The Cahow or Bermuda Petrel
Posted on 12/31/2022 in misc
Rare Birds: The Extraordinary Tale of the Bermuda Petrel and the Man Who Brought It Back from Extinction is a book that anybody interested in birds, or conservation in general should read. It's the story of David Wingate and his single-minded, lifelong, quest to protect the Cahow, or Bermuda Petrel.
The Cahow was abundant and counted in the millions when Europeans first stumbled into Bermuda. They are truly amazing birds. Once they fledged from their Bermudian nesting burrows (of which over 80% are man made due to loss of habitat), they spend the next 3-4 years on wing over the ocean, not landing back on ground again until they return to Bermuda, usually within yards of their birthplace, to mate. As a bird that evolved on an island with no mammal predators, they were particularly ill suited for the the Spanish invasion of their breeding grounds. They were extinct within one human generation.
Or were they?
Despite no confirmed sightings for 300+ years, in 1951, 15 year old bird enthusiast David Wingate was accompanying a couple of researchers investigating the possibility that the bird was not quite extinct. They found 18 breeding pairs on small rocky islands around Bermuda. Wingate would spend the rest of his life working to protect the birds. The lengths he went to protecting and creating habitat for cahows is the story covered in the book. It's not hyperbole to suggest we'd be talking about cahows in past tense without Wingate. He literally saved the species.

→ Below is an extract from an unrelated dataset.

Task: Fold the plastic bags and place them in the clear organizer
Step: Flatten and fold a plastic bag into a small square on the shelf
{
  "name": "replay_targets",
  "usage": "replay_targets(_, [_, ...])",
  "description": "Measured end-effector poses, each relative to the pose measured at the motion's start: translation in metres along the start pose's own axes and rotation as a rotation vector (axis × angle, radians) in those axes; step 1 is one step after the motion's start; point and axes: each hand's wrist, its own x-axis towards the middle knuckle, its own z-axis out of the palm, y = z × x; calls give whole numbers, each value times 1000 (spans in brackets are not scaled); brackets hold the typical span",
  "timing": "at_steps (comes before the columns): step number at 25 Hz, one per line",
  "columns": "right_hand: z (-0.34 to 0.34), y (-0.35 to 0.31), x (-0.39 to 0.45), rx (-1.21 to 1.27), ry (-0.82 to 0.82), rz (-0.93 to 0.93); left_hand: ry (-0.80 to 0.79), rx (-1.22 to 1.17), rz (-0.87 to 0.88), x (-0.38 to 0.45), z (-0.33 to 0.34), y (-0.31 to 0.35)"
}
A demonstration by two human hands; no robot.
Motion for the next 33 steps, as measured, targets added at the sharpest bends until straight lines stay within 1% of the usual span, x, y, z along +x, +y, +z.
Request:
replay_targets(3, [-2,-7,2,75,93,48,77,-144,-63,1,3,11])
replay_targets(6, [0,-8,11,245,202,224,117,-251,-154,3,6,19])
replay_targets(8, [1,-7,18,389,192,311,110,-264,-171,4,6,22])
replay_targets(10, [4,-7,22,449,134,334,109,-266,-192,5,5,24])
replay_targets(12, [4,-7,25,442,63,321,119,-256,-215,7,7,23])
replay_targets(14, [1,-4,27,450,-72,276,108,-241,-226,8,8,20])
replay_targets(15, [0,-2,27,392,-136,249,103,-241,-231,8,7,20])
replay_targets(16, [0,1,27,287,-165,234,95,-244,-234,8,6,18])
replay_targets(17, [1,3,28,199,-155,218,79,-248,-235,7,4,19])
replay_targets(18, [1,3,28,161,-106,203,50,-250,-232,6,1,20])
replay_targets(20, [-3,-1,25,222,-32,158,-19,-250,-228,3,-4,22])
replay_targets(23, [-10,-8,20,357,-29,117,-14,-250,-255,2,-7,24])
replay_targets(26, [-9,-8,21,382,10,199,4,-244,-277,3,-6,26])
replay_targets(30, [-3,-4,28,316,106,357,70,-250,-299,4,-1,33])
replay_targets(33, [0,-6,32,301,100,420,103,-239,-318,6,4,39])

Today, there are about 300 breeding pairs of cahow, making it the 2nd rarest seabird on the planet. That may not seem like much of an improvement from 1951, but they only lay one egg per season, and the success rate is not great. Unlike other birds that stick around to teach their young how to do important bird things like fly and hunt, cahow parents head back to sea when they chick is old enough to fend for itself, and the chick is on its own learning how to fly and survive.
The book is part biography of Wingate, part history of Bermuda, part history of wildlife conservation on Bermuda, part profile of these amzing birds, and part warning about the complexity of local ecosystems and how easy it is for humans to screw them up.